I am personally acquainted with three of President Johnson's nominees to the new D.C. Council, Rev. Walter E. Fauntroy whom I aided in his fight against the heartless excesses of the SW Urban Renewal Project; J. C. Turner of the AFLCIO; and Mrs. Robert Shackleton. I consider them excellent choices and I have no hesitancy in recommending them to our members. I have no reason to doubt the other nominees are equally dedicated and similarly motivated. John W. Hechinger, from all I have learned about him, will make an outstanding chairman. There is an old saying of the Irish, which sums up our feeling toward the new council members: "May the road rise to meet you. May the wind be always at your back. May the sun shine warm upon your face and the rains fall soft upon your fields. And may the Lord hold you in the hollow of his hand."
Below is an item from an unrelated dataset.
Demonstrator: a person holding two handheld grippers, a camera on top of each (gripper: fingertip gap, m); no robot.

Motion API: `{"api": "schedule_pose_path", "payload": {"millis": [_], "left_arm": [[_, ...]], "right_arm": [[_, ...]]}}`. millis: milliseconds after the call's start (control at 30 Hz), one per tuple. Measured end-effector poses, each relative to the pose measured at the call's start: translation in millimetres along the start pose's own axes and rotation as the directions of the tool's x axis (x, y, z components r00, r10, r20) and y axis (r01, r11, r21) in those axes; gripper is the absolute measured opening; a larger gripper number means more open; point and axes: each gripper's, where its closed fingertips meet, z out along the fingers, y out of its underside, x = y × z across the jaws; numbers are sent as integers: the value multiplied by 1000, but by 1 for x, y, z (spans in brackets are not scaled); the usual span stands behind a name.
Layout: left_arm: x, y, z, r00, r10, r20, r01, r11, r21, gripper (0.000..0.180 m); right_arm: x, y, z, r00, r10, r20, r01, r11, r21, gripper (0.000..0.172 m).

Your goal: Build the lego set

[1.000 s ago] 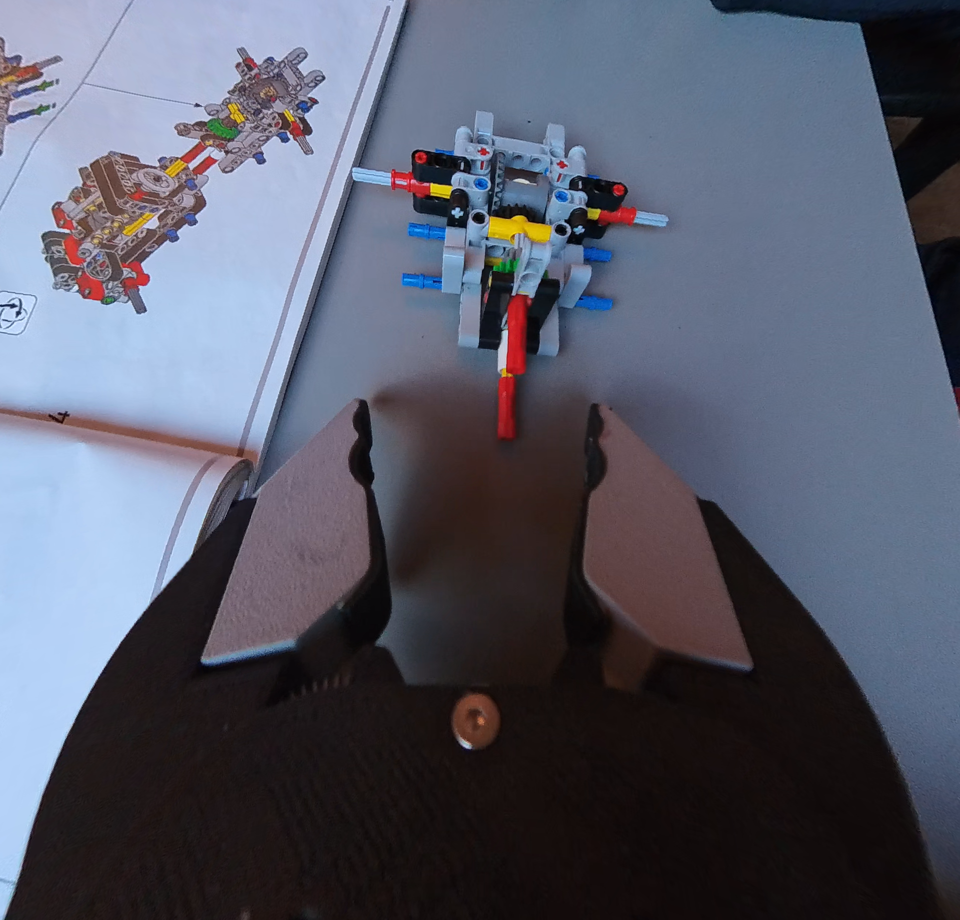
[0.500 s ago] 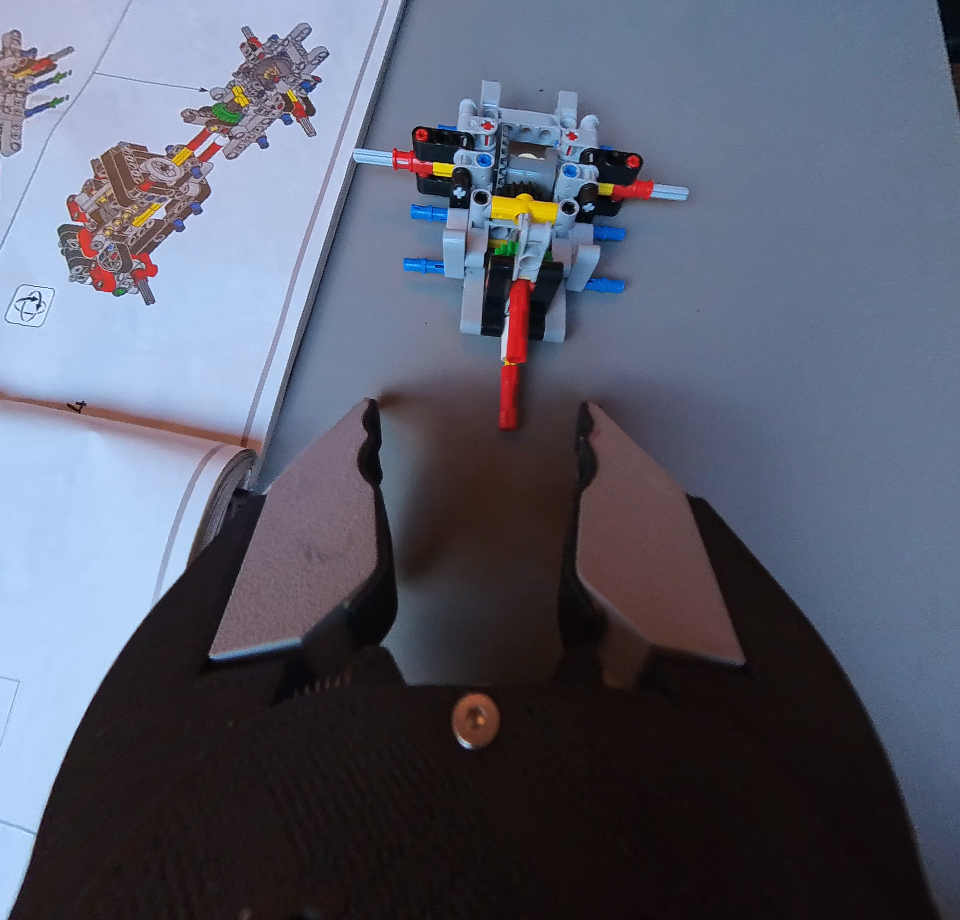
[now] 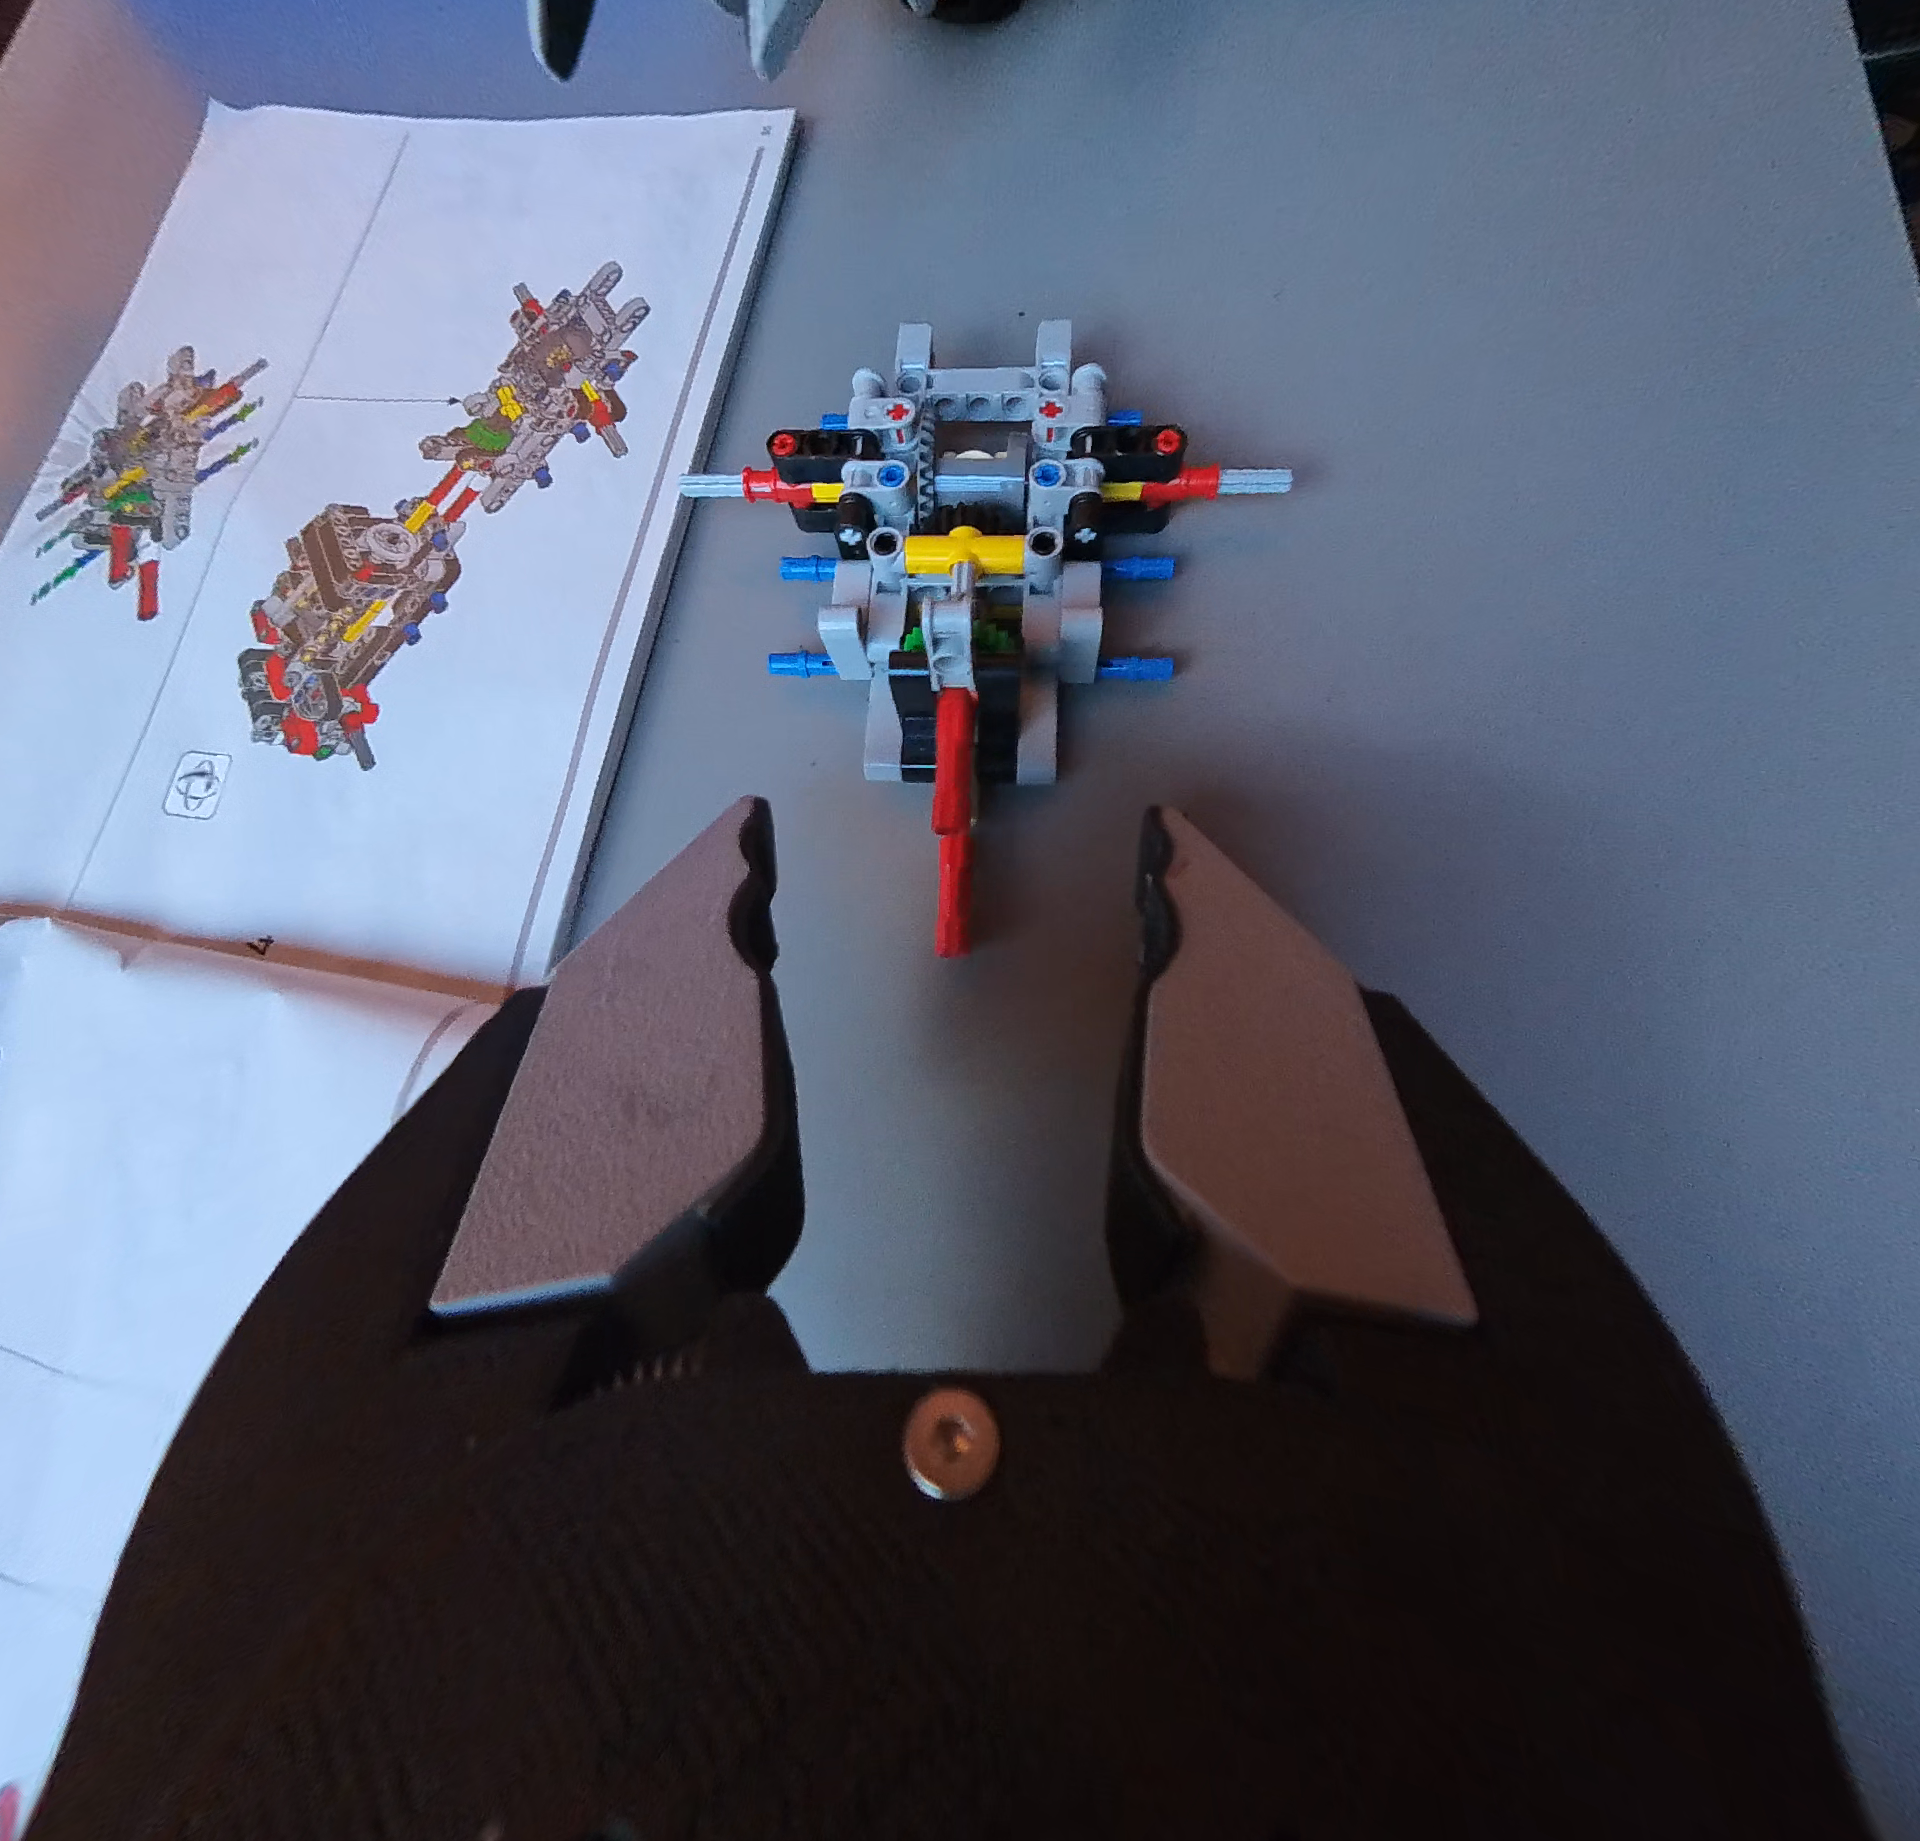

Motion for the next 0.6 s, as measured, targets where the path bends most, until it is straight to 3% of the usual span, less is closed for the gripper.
{"api": "schedule_pose_path", "payload": {"millis": [233,600], "left_arm": [[9,12,12,992,-75,-99,71,997,-34,61],[5,12,13,991,-114,-75,111,993,-35,56]], "right_arm": [[-11,13,12,997,-74,17,75,991,-107,44],[-44,29,20,982,-68,174,104,973,-207,47]]}}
The question in our minds is whether the new Council will have the backing of the Congress and the White House in the crucial decisions, this is the key question. Or will the Congress seek to make the decisions and the new Council be forced to carry them out against its will? It is clear the Congress and the White House can make the new Council a success or a failure, can make it or break it. Here are some examples of what we have in mind:

1. Suppose the new Council takes a poll of District residents and finds them 9 to 1 against a highway, a bridge. Suppose the residents of the city are 9 to 1 for relocating the Kennedy Center and against buying or delaying the Watergate Project, and want the Kennedy Center located in midtown where the poor can reach it and tickets won't be $10 per person-or as high as the Lincoln Center in New York City, what will the Congress and the White House do? Would they support the Council, or tell it to mind its own business?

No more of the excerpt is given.